Task statement »
Everything from the first line of the entries through the line containing "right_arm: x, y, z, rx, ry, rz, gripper" is to be retyped exactly, and nothing beyond it.

----- Source data -----

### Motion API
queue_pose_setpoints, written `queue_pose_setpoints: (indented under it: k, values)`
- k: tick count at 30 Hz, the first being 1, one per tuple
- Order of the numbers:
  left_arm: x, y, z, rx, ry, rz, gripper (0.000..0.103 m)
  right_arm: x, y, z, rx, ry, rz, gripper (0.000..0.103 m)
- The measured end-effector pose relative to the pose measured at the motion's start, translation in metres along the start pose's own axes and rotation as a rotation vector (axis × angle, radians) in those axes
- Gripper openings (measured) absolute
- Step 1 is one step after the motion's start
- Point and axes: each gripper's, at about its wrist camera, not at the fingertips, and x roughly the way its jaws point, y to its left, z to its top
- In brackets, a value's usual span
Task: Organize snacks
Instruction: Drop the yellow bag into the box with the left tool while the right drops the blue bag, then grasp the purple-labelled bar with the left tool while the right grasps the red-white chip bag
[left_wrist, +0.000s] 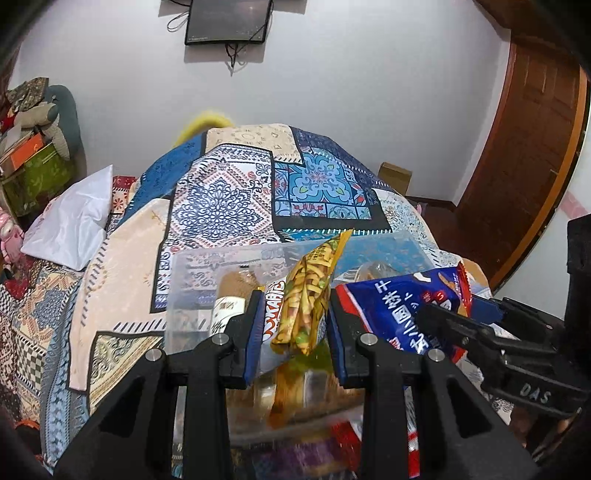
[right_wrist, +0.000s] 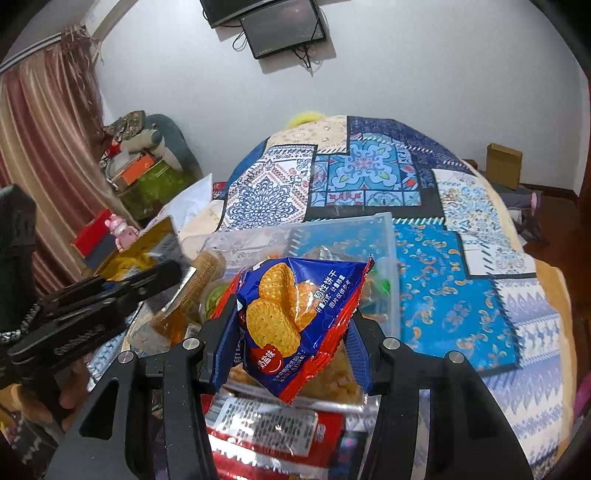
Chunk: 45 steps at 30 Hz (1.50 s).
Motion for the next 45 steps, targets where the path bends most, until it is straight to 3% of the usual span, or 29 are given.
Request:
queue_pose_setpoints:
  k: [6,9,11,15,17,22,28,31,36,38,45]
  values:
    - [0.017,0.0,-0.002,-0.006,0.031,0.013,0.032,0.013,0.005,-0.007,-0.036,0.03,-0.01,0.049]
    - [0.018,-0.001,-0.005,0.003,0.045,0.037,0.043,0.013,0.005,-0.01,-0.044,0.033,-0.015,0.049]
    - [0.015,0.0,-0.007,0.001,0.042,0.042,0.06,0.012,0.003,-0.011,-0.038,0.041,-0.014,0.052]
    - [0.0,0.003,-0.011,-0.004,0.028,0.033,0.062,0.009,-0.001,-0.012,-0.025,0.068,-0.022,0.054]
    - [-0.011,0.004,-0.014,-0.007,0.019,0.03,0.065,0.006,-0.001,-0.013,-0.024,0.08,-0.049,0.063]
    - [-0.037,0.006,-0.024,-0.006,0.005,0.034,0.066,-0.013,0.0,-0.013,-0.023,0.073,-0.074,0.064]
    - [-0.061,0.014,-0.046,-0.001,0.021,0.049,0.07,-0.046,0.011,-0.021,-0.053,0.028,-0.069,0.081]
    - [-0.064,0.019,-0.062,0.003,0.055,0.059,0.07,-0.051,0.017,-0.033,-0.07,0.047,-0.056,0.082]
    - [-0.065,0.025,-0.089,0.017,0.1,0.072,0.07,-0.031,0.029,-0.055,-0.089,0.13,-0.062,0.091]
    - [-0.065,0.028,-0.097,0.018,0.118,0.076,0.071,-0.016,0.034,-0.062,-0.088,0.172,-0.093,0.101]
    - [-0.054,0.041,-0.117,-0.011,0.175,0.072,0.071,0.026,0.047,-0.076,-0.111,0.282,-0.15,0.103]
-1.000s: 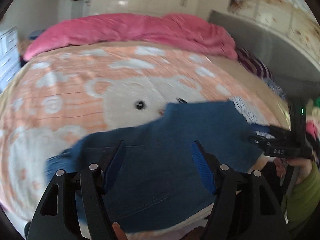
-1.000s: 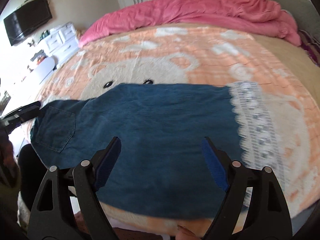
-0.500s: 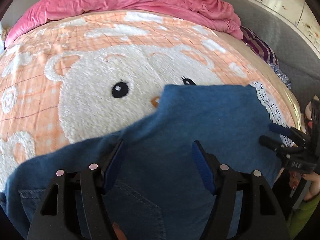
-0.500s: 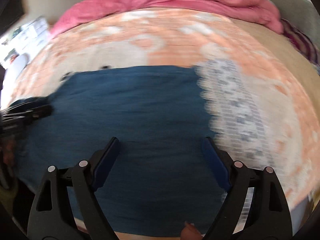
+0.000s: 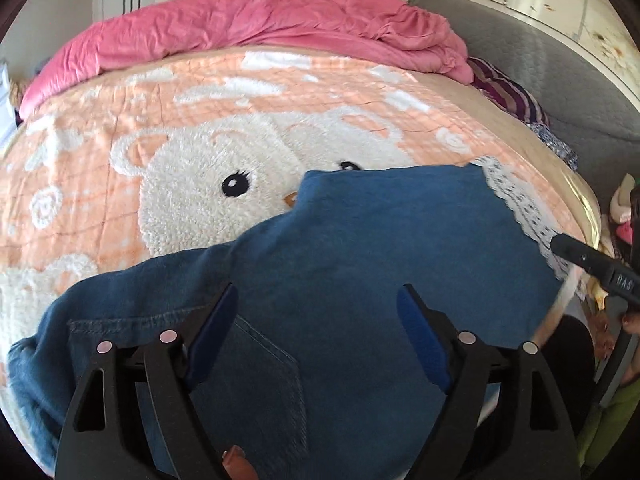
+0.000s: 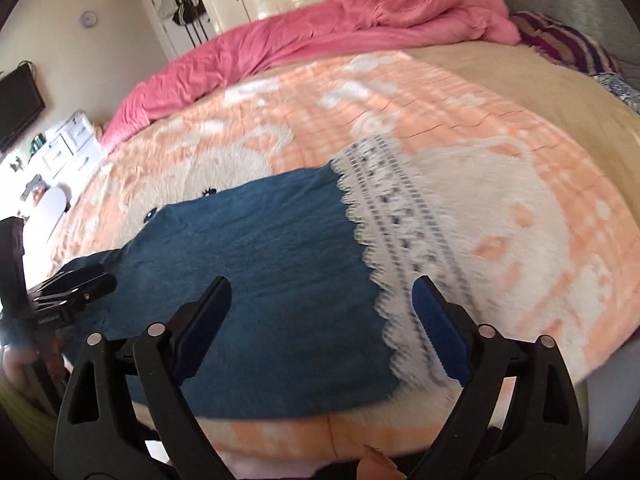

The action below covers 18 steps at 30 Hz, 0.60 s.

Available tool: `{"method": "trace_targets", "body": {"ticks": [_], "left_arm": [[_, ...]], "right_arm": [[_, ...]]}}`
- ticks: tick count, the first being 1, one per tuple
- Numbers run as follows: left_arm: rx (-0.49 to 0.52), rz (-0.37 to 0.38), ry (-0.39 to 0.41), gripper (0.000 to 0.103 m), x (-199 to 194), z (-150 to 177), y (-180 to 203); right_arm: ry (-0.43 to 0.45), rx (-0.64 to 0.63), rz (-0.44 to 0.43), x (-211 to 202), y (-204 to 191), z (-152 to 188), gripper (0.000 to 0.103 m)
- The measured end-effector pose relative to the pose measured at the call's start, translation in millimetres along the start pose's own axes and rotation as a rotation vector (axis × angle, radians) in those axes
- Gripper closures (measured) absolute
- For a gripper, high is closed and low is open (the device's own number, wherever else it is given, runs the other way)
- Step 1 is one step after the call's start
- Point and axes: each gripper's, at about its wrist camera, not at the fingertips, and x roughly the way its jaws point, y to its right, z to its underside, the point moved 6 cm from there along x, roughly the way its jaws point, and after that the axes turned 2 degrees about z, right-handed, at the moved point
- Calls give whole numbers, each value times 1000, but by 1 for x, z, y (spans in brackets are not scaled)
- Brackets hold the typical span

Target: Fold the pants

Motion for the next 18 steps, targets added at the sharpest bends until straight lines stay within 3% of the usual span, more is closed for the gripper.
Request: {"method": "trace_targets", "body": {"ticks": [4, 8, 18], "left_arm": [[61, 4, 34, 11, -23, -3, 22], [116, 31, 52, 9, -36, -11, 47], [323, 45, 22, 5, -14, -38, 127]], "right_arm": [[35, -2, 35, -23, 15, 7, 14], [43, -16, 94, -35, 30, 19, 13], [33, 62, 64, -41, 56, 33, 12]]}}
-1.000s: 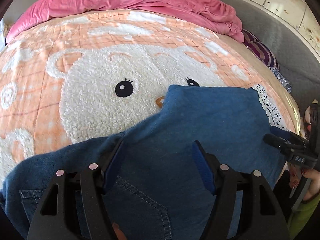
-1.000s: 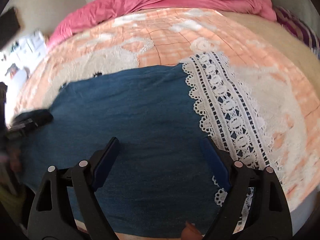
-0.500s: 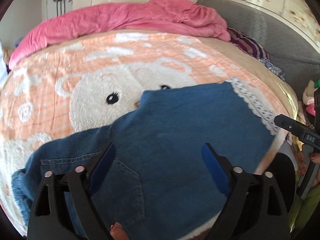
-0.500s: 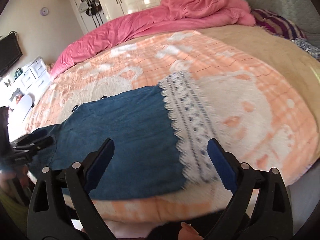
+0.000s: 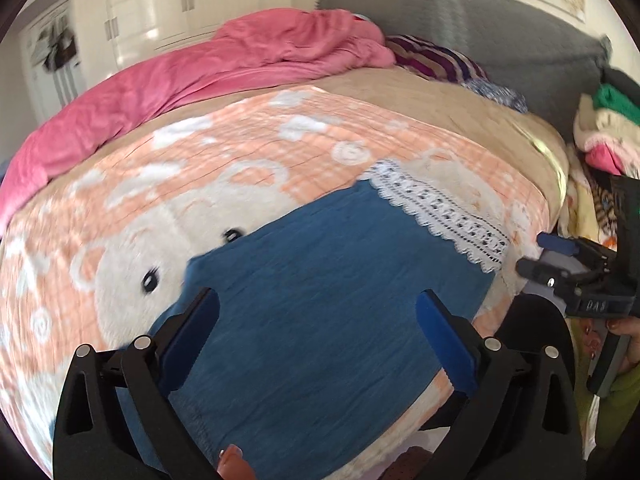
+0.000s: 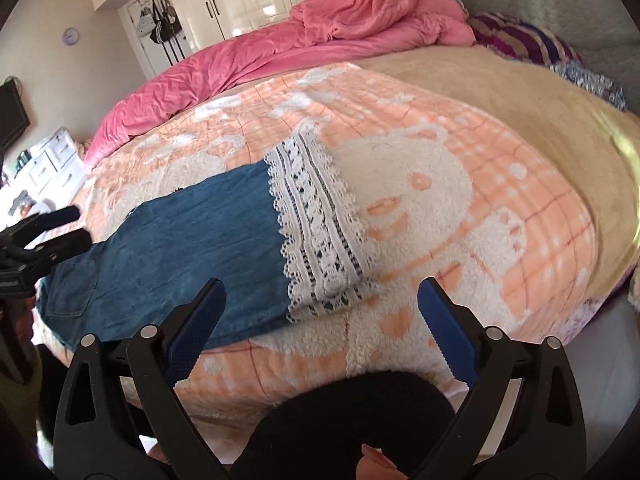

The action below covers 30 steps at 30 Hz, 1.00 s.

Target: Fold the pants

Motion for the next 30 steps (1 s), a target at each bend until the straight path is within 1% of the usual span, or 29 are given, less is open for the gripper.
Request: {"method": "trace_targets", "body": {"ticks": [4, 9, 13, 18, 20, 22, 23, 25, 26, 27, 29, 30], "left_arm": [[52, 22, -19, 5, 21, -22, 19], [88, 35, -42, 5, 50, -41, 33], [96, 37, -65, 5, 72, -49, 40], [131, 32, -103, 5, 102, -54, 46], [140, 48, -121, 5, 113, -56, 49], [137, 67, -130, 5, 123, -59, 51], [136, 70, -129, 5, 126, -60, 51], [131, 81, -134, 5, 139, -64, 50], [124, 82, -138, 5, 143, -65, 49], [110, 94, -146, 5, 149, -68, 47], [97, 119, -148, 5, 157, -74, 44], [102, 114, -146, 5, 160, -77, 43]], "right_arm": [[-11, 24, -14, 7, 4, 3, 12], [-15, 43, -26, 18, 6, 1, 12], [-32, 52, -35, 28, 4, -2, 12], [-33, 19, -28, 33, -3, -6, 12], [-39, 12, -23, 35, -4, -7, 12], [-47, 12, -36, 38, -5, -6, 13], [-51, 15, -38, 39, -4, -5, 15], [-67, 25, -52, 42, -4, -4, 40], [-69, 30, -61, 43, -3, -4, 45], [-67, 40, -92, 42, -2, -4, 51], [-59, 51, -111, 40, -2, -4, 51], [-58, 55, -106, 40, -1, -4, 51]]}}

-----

Output »
### Motion API
queue_pose_setpoints, written `queue_pose_setpoints: (indented under it: k, values)`
- k: tick count at 30 Hz, the first being 1, one per tuple
- Order of the numbers:
  left_arm: x, y, z, rx, ry, rz, gripper (0.000..0.103 m)
  right_arm: x, y, z, rx, ry, rz, gripper (0.000..0.103 m)

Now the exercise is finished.